● **What needs to be done**:
Search the entries below for "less" and copy each matching line.

● **Records shown**:

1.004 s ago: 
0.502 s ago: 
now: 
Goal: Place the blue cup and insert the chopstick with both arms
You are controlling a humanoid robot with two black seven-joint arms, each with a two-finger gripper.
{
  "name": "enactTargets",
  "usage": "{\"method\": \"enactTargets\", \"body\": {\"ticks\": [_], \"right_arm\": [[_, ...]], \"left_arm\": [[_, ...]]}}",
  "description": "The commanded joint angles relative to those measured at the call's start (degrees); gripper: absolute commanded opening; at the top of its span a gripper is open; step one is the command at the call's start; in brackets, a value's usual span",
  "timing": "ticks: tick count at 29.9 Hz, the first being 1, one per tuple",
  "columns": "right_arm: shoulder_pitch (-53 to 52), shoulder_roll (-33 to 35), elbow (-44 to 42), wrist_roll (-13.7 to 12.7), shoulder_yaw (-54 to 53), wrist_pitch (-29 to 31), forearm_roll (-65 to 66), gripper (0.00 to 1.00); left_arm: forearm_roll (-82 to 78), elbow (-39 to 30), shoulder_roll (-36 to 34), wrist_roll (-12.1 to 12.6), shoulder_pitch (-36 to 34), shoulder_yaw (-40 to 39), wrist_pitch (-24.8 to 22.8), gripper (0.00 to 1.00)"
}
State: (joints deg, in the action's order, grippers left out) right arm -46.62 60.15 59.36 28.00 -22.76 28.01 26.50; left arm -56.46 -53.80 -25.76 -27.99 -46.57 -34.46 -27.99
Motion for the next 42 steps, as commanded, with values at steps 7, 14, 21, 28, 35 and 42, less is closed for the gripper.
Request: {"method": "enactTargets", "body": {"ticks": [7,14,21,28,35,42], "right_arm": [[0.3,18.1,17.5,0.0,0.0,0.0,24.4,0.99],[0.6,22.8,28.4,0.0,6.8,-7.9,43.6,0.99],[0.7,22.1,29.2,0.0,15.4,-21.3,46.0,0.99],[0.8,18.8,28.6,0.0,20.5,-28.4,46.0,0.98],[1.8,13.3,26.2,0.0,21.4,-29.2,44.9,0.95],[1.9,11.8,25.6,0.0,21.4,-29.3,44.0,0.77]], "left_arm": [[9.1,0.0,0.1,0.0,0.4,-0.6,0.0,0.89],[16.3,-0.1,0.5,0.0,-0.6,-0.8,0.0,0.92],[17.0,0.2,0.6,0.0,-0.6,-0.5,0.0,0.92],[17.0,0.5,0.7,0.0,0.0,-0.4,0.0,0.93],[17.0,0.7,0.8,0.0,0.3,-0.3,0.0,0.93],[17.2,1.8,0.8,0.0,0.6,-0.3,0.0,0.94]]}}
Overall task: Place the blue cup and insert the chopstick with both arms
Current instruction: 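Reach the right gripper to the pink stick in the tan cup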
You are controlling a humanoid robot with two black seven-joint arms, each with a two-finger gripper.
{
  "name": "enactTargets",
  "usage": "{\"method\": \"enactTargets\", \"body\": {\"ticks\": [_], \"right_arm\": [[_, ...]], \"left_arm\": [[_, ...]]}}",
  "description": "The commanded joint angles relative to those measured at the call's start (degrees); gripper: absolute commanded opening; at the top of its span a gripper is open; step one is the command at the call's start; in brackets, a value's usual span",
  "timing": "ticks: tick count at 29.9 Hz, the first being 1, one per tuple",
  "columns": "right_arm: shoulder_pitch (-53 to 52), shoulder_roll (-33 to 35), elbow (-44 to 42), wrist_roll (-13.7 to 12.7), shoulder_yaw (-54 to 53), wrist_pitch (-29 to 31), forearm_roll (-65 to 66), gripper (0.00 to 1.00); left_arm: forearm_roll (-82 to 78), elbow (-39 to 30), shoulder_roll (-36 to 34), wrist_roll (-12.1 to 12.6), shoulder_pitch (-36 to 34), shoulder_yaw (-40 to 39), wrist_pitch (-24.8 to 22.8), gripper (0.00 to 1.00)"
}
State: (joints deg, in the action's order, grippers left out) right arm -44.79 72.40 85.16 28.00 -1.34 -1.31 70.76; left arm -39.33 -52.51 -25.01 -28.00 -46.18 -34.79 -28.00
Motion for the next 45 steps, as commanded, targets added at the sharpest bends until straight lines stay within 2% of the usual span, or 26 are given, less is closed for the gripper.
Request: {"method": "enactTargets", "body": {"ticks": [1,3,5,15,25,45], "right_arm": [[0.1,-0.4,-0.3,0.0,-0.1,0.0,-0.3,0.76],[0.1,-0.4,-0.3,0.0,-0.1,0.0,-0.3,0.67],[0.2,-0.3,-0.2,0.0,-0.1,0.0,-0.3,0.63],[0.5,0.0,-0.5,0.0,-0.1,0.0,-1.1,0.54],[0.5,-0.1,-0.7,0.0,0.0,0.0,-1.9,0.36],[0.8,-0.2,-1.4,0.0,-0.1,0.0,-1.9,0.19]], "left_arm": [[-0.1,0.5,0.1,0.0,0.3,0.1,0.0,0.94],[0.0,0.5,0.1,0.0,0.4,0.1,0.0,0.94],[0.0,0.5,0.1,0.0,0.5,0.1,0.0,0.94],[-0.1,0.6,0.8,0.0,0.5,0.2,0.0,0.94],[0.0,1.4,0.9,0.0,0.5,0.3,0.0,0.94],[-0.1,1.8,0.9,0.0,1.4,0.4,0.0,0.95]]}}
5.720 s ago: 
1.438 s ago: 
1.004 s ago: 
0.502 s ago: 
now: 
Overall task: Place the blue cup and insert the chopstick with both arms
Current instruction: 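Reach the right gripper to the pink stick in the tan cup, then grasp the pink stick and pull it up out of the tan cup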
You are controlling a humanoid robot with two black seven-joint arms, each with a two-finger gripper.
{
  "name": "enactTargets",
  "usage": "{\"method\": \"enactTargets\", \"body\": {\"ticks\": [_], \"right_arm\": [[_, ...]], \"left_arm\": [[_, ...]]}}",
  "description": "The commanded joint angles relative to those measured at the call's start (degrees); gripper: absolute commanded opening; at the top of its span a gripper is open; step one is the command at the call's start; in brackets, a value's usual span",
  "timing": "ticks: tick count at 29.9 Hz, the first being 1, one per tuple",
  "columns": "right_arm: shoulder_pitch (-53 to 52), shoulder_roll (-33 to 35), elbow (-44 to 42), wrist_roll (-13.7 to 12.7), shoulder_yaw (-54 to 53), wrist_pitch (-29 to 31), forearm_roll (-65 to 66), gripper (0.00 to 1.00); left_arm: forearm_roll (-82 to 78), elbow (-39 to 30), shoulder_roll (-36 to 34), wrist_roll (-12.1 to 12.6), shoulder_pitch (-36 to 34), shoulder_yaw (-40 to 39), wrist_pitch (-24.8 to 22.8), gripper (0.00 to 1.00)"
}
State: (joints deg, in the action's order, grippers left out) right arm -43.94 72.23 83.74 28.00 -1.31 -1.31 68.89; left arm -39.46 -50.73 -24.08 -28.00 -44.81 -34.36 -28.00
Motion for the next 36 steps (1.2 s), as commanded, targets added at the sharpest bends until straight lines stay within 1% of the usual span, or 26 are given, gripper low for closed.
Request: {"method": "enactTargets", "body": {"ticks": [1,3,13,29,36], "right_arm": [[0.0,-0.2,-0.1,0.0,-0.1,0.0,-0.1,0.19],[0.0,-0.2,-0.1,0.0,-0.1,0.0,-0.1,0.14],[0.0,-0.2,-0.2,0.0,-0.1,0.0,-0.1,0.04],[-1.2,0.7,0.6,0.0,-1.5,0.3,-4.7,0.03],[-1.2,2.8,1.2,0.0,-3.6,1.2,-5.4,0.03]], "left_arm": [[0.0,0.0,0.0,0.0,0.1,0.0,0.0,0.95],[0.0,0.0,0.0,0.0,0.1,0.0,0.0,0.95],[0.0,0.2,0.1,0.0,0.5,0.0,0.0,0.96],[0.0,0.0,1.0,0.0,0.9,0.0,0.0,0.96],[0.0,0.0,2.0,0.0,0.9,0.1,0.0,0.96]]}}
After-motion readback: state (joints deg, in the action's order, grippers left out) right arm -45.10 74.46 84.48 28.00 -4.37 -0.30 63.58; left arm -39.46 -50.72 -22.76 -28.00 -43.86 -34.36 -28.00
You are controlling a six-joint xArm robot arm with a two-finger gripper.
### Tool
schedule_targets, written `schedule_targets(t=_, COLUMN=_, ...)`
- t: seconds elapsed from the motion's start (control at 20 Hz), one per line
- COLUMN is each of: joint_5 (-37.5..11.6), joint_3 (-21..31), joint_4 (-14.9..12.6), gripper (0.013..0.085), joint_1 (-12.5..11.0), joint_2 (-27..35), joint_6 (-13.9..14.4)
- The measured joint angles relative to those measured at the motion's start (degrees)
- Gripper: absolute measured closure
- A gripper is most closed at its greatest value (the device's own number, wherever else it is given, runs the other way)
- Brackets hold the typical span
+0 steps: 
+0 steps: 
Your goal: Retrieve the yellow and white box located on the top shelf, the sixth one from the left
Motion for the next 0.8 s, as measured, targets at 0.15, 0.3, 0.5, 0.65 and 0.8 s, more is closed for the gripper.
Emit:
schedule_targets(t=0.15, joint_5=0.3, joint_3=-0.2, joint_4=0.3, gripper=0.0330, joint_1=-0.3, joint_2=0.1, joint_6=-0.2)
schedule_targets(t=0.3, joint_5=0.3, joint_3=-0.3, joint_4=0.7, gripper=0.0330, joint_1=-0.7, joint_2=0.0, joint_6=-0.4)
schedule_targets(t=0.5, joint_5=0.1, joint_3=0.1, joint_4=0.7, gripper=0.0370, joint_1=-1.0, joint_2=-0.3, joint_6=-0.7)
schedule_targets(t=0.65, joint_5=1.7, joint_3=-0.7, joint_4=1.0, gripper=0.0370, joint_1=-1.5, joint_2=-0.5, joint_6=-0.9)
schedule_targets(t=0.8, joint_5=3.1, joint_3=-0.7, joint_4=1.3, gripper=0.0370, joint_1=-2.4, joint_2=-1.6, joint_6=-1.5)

● **Exercise output**:
Motion for the next 42 steps, as commanded, with values at steps 7, 14, 21, 28, 35 and 42, less is closed for the gripper.
Motion for the next 45 steps, as commanded, targets added at the sharpest bends until straight lines stay within 2% of the usual span, or 26 are given, less is closed for the gripper.

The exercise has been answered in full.